Sometimes in those days Ramani came into this street in the evenings to meet some friends, and they thought they were very smart because they would go into the back room of the Irani’s canteen and drink illegal liquor, only of course everybody knew, but who would do anything, if boys ruin their lives let their relations worry.

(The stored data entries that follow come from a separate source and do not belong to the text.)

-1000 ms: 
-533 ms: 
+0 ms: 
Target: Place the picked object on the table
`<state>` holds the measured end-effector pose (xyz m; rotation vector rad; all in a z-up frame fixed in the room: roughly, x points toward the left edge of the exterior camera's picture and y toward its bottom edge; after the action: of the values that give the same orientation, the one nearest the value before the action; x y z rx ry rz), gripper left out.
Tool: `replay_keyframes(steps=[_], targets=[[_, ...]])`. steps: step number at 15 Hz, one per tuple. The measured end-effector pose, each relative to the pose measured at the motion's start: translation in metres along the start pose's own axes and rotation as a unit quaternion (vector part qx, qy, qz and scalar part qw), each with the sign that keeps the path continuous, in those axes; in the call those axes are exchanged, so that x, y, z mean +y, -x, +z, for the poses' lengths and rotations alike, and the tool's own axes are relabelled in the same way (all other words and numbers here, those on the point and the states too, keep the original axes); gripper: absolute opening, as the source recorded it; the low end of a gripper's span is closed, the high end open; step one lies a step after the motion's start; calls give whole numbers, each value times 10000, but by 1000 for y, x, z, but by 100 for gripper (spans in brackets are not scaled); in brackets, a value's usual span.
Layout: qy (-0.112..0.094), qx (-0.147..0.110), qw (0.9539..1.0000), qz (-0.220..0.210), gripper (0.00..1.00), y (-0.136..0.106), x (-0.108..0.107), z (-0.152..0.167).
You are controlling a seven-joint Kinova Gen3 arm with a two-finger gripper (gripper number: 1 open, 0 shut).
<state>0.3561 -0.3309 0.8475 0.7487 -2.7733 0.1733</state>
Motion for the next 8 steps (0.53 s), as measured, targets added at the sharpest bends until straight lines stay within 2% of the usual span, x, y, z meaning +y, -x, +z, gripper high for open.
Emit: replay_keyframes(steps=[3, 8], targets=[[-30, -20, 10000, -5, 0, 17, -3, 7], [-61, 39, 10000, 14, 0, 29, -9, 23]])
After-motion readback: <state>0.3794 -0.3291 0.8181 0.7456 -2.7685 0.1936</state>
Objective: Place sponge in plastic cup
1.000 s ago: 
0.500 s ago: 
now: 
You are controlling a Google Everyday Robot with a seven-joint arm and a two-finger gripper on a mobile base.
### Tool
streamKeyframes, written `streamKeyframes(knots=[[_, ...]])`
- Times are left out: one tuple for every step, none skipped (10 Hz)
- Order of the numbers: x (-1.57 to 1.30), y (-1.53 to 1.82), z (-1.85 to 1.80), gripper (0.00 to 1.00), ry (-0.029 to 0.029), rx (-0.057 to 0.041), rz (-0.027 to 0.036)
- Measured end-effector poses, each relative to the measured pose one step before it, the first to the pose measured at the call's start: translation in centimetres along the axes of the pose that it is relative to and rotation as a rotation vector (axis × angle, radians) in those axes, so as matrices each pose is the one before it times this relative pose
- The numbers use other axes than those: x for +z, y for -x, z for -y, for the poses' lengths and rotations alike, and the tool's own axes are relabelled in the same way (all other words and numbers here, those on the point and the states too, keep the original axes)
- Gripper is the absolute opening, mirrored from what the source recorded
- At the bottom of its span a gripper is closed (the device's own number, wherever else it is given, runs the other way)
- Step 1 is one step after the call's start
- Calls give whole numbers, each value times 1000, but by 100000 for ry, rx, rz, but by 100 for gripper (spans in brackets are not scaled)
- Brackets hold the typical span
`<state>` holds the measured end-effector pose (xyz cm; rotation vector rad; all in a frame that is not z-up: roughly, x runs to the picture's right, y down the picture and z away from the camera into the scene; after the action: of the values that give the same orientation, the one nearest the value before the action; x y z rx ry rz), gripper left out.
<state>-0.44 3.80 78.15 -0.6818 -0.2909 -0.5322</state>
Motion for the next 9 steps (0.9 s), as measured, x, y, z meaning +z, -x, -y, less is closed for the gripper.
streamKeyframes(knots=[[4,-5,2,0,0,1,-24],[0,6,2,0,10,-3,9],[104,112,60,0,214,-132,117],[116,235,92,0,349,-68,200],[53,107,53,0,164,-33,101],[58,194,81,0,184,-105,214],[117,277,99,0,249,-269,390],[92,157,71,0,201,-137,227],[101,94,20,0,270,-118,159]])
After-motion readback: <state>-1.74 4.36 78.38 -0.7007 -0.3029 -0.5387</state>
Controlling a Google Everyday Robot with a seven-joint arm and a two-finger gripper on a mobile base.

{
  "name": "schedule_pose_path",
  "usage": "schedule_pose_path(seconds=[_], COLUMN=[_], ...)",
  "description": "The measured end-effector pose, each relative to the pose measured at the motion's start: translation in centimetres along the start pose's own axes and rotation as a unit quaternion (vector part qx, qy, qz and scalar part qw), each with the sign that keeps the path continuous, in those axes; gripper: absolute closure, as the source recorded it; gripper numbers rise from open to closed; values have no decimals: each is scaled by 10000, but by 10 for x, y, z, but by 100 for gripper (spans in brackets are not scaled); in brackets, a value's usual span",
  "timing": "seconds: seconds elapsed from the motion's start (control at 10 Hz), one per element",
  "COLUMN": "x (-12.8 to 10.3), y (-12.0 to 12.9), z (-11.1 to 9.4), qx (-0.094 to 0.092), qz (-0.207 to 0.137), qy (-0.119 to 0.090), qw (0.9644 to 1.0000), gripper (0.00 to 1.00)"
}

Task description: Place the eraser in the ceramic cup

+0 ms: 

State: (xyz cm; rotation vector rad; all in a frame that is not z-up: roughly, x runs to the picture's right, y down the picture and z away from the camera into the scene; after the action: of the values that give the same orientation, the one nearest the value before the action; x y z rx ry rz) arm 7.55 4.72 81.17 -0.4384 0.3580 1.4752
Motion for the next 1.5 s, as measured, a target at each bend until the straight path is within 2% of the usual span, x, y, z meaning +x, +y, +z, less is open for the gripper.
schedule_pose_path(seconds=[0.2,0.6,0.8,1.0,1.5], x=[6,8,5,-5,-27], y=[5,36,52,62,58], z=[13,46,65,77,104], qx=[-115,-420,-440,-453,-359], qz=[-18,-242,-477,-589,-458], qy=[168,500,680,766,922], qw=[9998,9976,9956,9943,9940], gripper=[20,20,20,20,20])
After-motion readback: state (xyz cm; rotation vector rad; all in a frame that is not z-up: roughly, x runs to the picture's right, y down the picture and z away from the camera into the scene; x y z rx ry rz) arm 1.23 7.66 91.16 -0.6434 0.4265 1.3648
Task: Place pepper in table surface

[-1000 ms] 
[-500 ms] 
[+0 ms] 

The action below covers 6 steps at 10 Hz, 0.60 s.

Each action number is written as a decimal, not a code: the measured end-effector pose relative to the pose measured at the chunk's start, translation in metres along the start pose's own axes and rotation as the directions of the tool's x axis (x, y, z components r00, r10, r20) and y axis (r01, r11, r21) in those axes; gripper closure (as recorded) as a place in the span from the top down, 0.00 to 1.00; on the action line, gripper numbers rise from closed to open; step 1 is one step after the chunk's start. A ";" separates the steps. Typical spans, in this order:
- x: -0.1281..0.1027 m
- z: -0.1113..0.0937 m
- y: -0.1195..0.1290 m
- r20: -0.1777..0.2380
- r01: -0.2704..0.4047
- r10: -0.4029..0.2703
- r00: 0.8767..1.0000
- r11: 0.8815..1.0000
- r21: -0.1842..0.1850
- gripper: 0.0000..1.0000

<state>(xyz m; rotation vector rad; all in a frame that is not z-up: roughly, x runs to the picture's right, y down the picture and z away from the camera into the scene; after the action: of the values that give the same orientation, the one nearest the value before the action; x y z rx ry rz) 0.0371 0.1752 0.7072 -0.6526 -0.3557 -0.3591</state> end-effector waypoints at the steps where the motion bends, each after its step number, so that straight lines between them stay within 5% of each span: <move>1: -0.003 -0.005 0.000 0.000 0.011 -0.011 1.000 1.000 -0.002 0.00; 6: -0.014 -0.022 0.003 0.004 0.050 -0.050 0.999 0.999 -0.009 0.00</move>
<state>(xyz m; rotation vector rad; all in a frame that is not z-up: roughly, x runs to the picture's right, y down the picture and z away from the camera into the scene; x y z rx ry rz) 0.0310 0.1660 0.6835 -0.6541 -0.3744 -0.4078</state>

I was sad to see Ramani fall into this bad company. His parents were known to me when alive. But when I told Ramani to keep away from those hot-shots he grinned like a sheep and said I was wrong, nothing bad was taking place.
Let it go, I thought.
I knew those cronies of his. They all wore the armbands of the new Youth Movement. This was the time of the State of Emergency, and these friends were not peaceful persons, there were stories of beatings-up, so I sat quiet under my tree. Ramani wore no armband but he went with them because they impressed him, the fool.
These armband youths were always flattering Ramani. Such a handsome chap, they told him, compared to you Shashi Kapoor and Amitabh are like lepers only, you should go to Bombay and be put in the motion pictures.